Apesar de trabalhar dentro desse universo, Ray sabe que ainda falta muito para que a moda traga diversidade como pauta principal na hora de produzir coleções – principalmente quando falamos de fast fashion. “Além de faltar pessoas gordas na equipe, falta também especialistas no assunto. Criar roupa plus size não é sobre aumentar o tamanho, tem a ver com ergonomia, versatilidade, enfim… Tanta coisa! E a gente não aprende na faculdade, o único manequim com o qual a gente trabalha é 40. Se você não entende as necessidades e as variações de um corpo, nunca vai dar certo mesmo”, reflete.
Outra grande questão de aceitação da trajetória de Raíssa foi seus fios cacheados, que hoje são sua marca registrada. Os cabelos coloridos sempre fizeram parte do seu dia a dia, mas os cachos foram motivo de insegurança por muito tempo. “Confesso que não sei se foi mais difícil aceitar isso ou meu corpo. Eu fiz progressiva desde os 8 anos, não fazia ideia de como ele era, a curvatura, nem a cor, porque pintei e alisei desde muita nova, achava que nunca iria conseguir voltar com ele cacheado. Minha mãe criticava muito, mas um dia parei de dar ouvido para as opiniões dela. Decidi cortar meu cabelo, mas não gostei do resultado, deu errado e corri pro barbeiro”, conta entre risos.

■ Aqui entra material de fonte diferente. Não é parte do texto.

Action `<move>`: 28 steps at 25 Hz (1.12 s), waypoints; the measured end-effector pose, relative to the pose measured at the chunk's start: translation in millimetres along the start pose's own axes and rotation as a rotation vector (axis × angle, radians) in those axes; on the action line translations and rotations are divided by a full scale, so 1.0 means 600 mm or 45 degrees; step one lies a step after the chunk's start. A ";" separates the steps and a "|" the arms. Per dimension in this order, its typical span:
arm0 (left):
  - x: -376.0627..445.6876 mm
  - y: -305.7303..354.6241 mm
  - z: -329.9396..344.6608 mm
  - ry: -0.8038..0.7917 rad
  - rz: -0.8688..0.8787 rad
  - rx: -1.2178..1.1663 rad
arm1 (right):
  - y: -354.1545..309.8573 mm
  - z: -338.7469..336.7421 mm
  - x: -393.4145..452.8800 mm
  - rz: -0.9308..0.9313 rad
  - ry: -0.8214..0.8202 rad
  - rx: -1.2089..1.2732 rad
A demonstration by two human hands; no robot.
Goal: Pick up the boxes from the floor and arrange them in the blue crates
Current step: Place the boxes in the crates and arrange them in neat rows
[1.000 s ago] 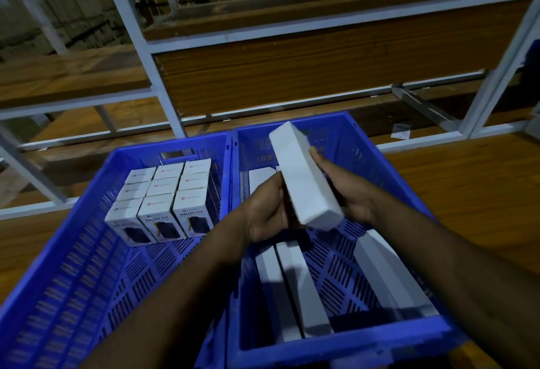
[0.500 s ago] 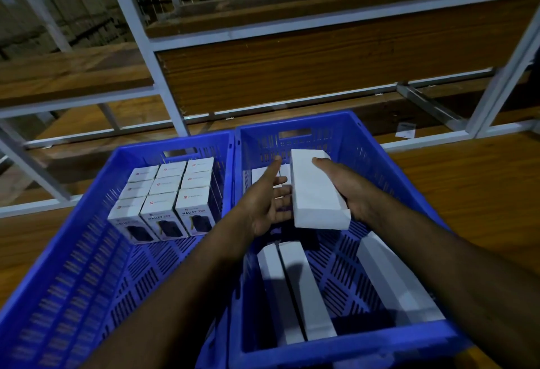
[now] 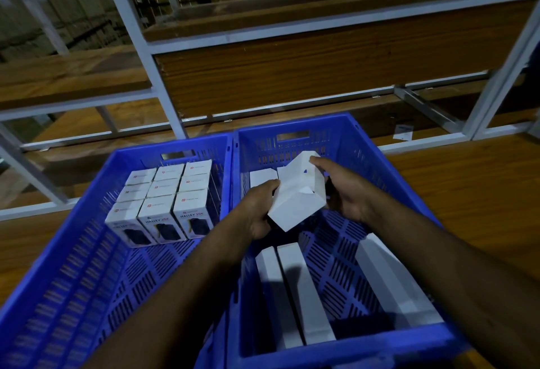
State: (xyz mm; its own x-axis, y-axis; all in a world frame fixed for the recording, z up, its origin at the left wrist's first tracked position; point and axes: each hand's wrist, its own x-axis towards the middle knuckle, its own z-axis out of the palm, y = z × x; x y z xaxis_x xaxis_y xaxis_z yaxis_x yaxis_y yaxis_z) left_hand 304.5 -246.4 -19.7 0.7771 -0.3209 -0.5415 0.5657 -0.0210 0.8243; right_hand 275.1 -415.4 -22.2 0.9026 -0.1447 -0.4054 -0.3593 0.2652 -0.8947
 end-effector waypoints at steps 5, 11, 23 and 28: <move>-0.006 0.001 0.006 0.044 0.004 -0.055 | 0.006 -0.001 0.005 0.124 0.022 -0.022; 0.006 0.000 0.004 0.123 0.081 -0.001 | 0.014 -0.003 -0.011 0.337 -0.185 -0.137; 0.034 -0.015 -0.007 0.226 0.476 0.570 | 0.070 -0.058 0.086 0.056 0.499 -0.047; 0.040 -0.015 -0.007 0.168 0.384 0.604 | 0.089 -0.075 0.106 0.054 0.430 -0.054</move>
State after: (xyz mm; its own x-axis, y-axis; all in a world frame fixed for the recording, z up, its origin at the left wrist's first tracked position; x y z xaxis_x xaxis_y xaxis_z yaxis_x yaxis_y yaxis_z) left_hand 319.1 -250.1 -40.9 0.9299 -0.2582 -0.2618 0.1517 -0.3792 0.9128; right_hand 302.3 -453.3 -104.2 0.7598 -0.4438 -0.4751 -0.4106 0.2390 -0.8799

Foi aí que, sem querer, a Ray deu início à sua transição capilar – com um big chop que rolou por acaso e fez toda a diferença no seu dia a dia. “Quando eu cheguei em casa, achei que minha mãe ia querer me matar, mas ela ficou sorrindo por me ver tão feliz. Foi a melhor decisão que tomei em relação ao meu cabelo. Eu pude me entender, sem me esconder por trás dele. Lembro que nessa época, me conectei muito com quem eu era. Acho que toda mulher poderia fazer isso um dia para se entender como pessoa. A gente usa o cabelo como escudo, como se ele fosse a única coisa que nos deixasse feminina, mas confesso que me senti um mulherão de cabelo raspado”, diz orgulhosa.
Por fim, ela deu três dicas per-fei-tas que podem ajudar muito seu processo de autoestima. A primeira delas é dar unfollow em pessoas que não te fazem bem. Não precisamos consumir conteúdos tóxicos. Vale a pena procurar influenciadoras e garotas que tenham o corpo parecido com o seu para começar a mudar seu olhar e conseguir se enxergar. Outra ideia é escrever uma carta para si mesma usando toda sua gentileza, carinho e amor para reler naqueles dias que você não está se sentindo tão bem consigo mesma e relembrar a mulher poderosa que é. Por último, a Ray compartilhou uma meditação linda que costuma fazer para agradecer ao seu corpo. “Eu digo o quanto sou grata pelos meus braços para conseguir abraçar quem amo, pela minha boca, que faz com que eu consiga dizer tudo que penso, minhas pernas por me acompanhar por lugares incríveis e por todas as funções que consigo realizar graças a ele“.